Evaluasi dan Tindak Lanjut
Program ini dijadwalkan berlangsung selama beberapa pekan, dan hasilnya akan dievaluasi oleh tim gabungan dari Dinas Pendidikan, pihak sekolah, dan TNI. Evaluasi akan mencakup perubahan perilaku, peningkatan kedisiplinan, serta motivasi siswa dalam menjalani proses pendidikan setelah program selesai.
Rencananya, setelah menyelesaikan pembinaan, para siswa akan kembali ke sekolah dengan sistem monitoring ketat. Mereka juga akan dibina lebih lanjut oleh guru BK (Bimbingan Konseling) dan mentor dari komunitas pemuda setempat. Pemerintah daerah tengah menyusun sistem pendampingan lanjutan agar proses perubahan karakter bisa berkelanjutan dan tidak berhenti di barak militer saja.

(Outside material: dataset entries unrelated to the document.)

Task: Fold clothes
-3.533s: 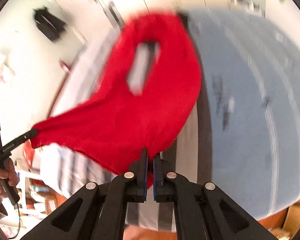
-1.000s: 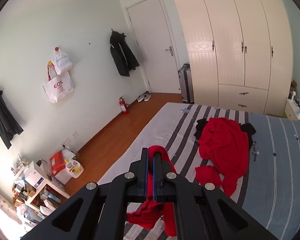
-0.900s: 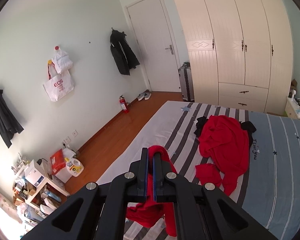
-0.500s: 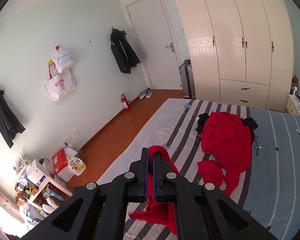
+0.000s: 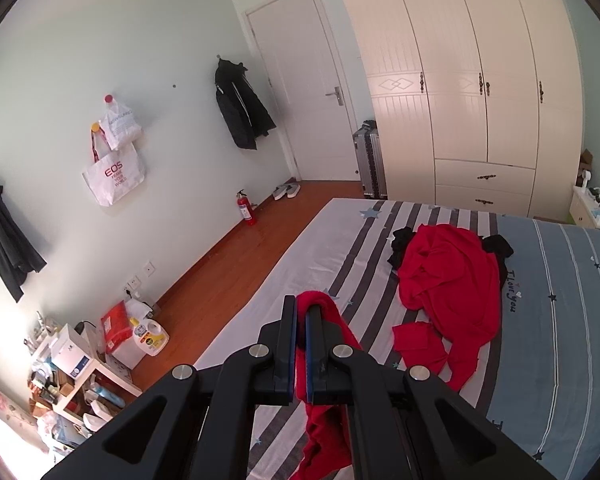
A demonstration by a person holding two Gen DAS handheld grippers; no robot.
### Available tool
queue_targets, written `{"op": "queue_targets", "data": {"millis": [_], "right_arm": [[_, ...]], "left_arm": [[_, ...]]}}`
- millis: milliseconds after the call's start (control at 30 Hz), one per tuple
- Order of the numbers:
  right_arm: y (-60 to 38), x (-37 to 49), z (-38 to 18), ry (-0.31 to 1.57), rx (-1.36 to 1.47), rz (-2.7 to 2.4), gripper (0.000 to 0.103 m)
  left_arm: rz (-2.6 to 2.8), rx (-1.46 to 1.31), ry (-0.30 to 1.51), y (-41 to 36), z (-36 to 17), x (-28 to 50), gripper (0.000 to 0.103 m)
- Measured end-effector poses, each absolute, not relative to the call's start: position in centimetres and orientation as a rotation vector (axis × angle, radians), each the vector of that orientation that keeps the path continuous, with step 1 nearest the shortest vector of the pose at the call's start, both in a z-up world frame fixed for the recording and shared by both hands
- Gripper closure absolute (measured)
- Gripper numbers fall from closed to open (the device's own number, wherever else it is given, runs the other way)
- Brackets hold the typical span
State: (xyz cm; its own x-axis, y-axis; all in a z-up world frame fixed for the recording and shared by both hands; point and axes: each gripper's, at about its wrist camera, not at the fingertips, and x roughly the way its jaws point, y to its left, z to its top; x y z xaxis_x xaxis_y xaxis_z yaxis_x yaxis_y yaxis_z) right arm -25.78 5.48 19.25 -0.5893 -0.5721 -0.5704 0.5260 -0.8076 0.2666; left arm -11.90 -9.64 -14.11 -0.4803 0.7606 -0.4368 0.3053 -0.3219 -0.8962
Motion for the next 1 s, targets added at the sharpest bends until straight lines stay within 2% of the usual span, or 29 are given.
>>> {"op": "queue_targets", "data": {"millis": [133, 367, 467, 533, 600, 800, 867, 933, 1000], "right_arm": [[5.3, -25.5, 19.3, -0.070, 0.878, -2.354, 0.100], [5.1, -25.2, 19.4, -0.060, 0.887, -2.351, 0.100], [5.0, -25.2, 19.5, -0.065, 0.888, -2.348, 0.100], [4.9, -25.0, 19.5, -0.065, 0.886, -2.346, 0.100], [5.0, -24.9, 19.5, -0.065, 0.884, -2.351, 0.100], [5.7, -24.9, 19.5, -0.094, 0.887, -2.369, 0.100], [5.9, -25.0, 19.5, -0.099, 0.889, -2.374, 0.100], [6.0, -25.0, 19.6, -0.103, 0.887, -2.378, 0.100], [6.1, -25.0, 19.6, -0.109, 0.886, -2.380, 0.100]], "left_arm": [[1.838, -1.252, -1.700, -10.7, -14.6, -12.2, 0.030], [1.796, -1.227, -1.628, -9.6, -14.7, -13.9, 0.030], [1.787, -1.207, -1.645, -8.6, -15.1, -14.4, 0.050], [1.816, -1.212, -1.612, -8.0, -15.0, -14.8, 0.085], [1.867, -1.219, -1.556, -7.3, -14.6, -14.9, 0.098], [1.835, -1.224, -1.611, -7.7, -14.9, -14.5, 0.098], [1.787, -1.242, -1.662, -7.9, -15.6, -13.9, 0.084], [1.738, -1.251, -1.714, -8.0, -16.4, -13.2, 0.045], [1.710, -1.223, -1.760, -8.0, -16.7, -12.5, 0.032]]}}
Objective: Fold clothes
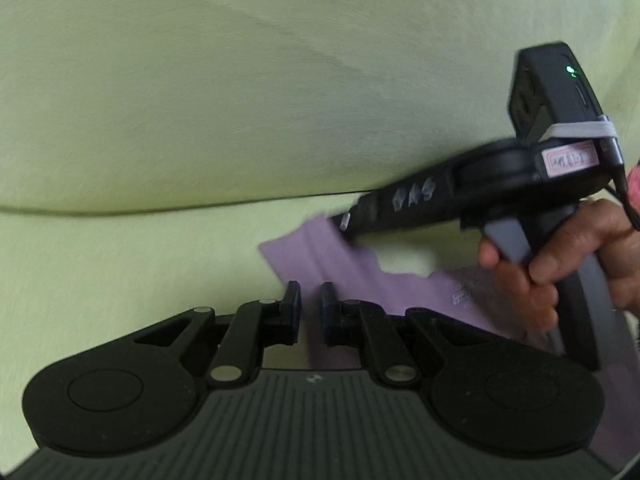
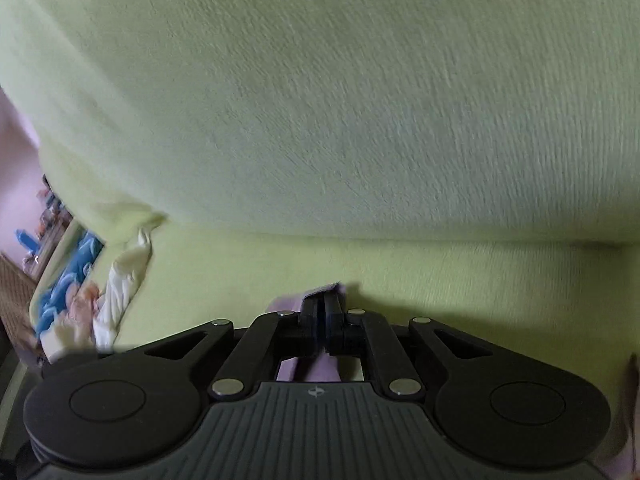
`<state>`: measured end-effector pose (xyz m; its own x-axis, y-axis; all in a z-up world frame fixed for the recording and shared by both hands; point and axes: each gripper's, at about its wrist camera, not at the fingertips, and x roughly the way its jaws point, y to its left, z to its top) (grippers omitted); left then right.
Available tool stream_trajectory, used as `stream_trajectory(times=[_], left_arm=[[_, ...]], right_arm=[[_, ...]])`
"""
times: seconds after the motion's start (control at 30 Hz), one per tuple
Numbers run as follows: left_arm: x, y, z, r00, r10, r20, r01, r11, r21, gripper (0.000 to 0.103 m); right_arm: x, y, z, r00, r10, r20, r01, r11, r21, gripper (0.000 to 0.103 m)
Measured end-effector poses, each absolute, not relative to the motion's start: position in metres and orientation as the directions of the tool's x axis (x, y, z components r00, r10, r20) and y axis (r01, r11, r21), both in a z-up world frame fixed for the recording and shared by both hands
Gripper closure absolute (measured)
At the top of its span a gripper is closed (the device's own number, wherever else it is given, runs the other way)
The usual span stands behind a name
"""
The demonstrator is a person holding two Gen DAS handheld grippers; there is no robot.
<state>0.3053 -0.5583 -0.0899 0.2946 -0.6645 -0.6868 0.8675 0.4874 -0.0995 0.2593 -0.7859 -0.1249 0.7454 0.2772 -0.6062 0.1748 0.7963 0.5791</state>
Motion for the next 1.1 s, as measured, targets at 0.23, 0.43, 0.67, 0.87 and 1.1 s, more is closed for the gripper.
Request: stream_trajectory(times=[0.23,0.43,0.67,0.87,1.1], left_arm=[[0.303,-0.575,-0.086,0.355,-0.635,-0.686,0.874,0.486,0.003,0.095],[0.32,-0.577,-0.083,0.334,-0.633,-0.699,0.904,0.426,0.047,0.073],[0.317,-0.593,-0.096,0.344,-0.654,-0.674,0.921,0.373,0.107,0.1],[0.288,-0.585,-0.101,0.538,-0.592,-0.6,0.843,0.4,0.361,0.097],[0.301,-0.585,-0.102,0.529,-0.559,-0.638,0.841,0.447,0.305,0.094]], right_arm=[[0.182,-0.803,-0.089,0.773,0.174,-0.61,0.183,0.859,0.478,0.02],[0.108,-0.847,-0.093,0.819,0.08,-0.568,0.28,0.809,0.518,0.022],[0.077,-0.88,-0.106,0.805,-0.054,-0.591,0.429,0.742,0.515,0.029],[0.094,-0.879,-0.118,0.793,-0.049,-0.607,0.392,0.803,0.448,0.049],[0.117,-0.852,-0.116,0.756,-0.072,-0.65,0.306,0.917,0.255,0.103]])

Pemerintah Kabupaten Purwakarta berharap bahwa langkah ini bisa menjadi contoh bagi daerah lain dalam menangani permasalahan kenakalan remaja. Dengan sinergi antara orang tua, sekolah, pemerintah, dan TNI, diharapkan terbentuk generasi muda yang tidak hanya cerdas, tetapi juga memiliki karakter kuat, tangguh, dan mencintai tanah air.
Penutup
Kenakalan remaja adalah masalah kompleks yang membutuhkan pendekatan kolaboratif dan kreatif. Apa yang dilakukan oleh Pemkab Purwakarta adalah salah satu bentuk inovasi kebijakan yang berani. Meski menuai pro dan kontra, langkah ini menunjukkan komitmen untuk tidak tinggal diam terhadap krisis moral di kalangan pelajar.
Apakah metode militer efektif dalam jangka panjang masih menjadi pertanyaan terbuka. Namun yang pasti, di tengah tantangan zaman yang makin berat, pendidikan karakter menjadi fondasi yang tak bisa ditawar. Generasi muda Indonesia tidak hanya butuh ilmu, tetapi juga integritas, kedisiplinan, dan rasa hormat terhadap sesama.